The MKZ comes standard with front-wheel drive, but all-wheel drive is available for an extra $1,890. It'll also cost you more at the pump, as the all-wheel-drive model gets an EPA-estimated 17/24 mpg city/highway, versus 18/27 mpg for the front-wheel-drive sedan.
I'm not a fan of all-gray interiors, which seem drab to me — even more so than all-black designs — but that's what our MKZ had. Getting past my own preferences, however, let me appreciate a cabin with mostly good-quality materials and easy-to-use controls. However, low-grade plastic for the parking-brake handle, a roughly finished sunglasses holder and a sizable gap along the side of a storage-cubby door near the base of the center control panel stood out in the otherwise upscale cabin.
MKZs come standard with leather-upholstered, heated-and-cooled front seats. The seats are supportive and offer a good driving position, but my own seat started to get a little sore when the drive stretched to a few hours. My back didn't have any complaints, though.
The front of the cabin isn't the most spacious, and this is mainly because of the MKZ's low roofline, which limits headroom for taller occupants — especially with our test car's optional moonroof, which characteristically steals a little more space. At 6-foot-1, I didn't have much headroom to spare. Over-shoulder visibility when checking blind spots is good.
The rear bench seat is also finished in leather. It offers passable room for adults, but there's not much extra space. Taller passengers sit with their knees elevated, so there's not much thigh support.
A 60/40-split folding backseat is standard, with releases in the trunk to fold the backrests. Unlike many sedans that offer folding backrests, the ones in the MKZ are spring-loaded, so when you pull the release handle they're intended to automatically flop forward. That's what happens with the smaller backrest section, but not the larger one — maybe it's too heavy.

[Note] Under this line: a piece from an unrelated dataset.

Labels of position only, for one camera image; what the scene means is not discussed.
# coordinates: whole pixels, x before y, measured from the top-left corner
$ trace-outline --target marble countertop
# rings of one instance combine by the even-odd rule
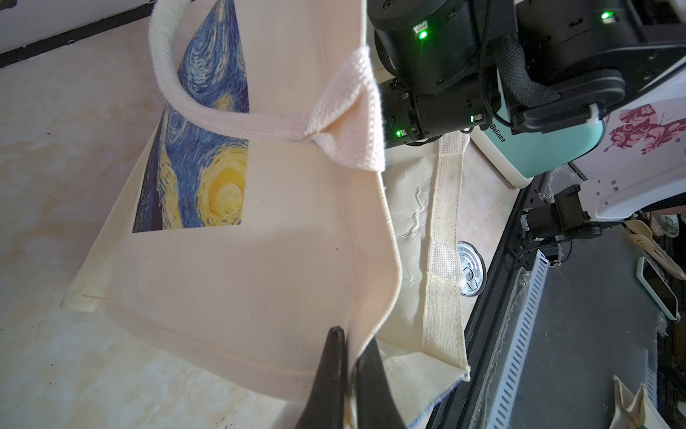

The downside is that it takes more effort to put the spring-loaded cushions back in place, as you have to fight that spring a little. In the end, you probably don't need a spring at all.
MKZ in the Market
Despite the MKZ's positive attributes, it's going to have a tough go of it in the market. The competition is strong and getting stronger; besides the aforementioned TL and ES, the MKZ is up against a redesigned Buick LaCrosse and the impressive Infiniti G sedan. Also, luxury cars are statement cars. Lexus stands for refinement, and Acura for the latest technology. I'm not sure what statement the MKZ makes, and I question whether it can cut through the noise and connect with consumers. It will be unfortunate if it can't, though; luxury-car shoppers will find a lot to like in the new MKZ if they take the time to give it a look.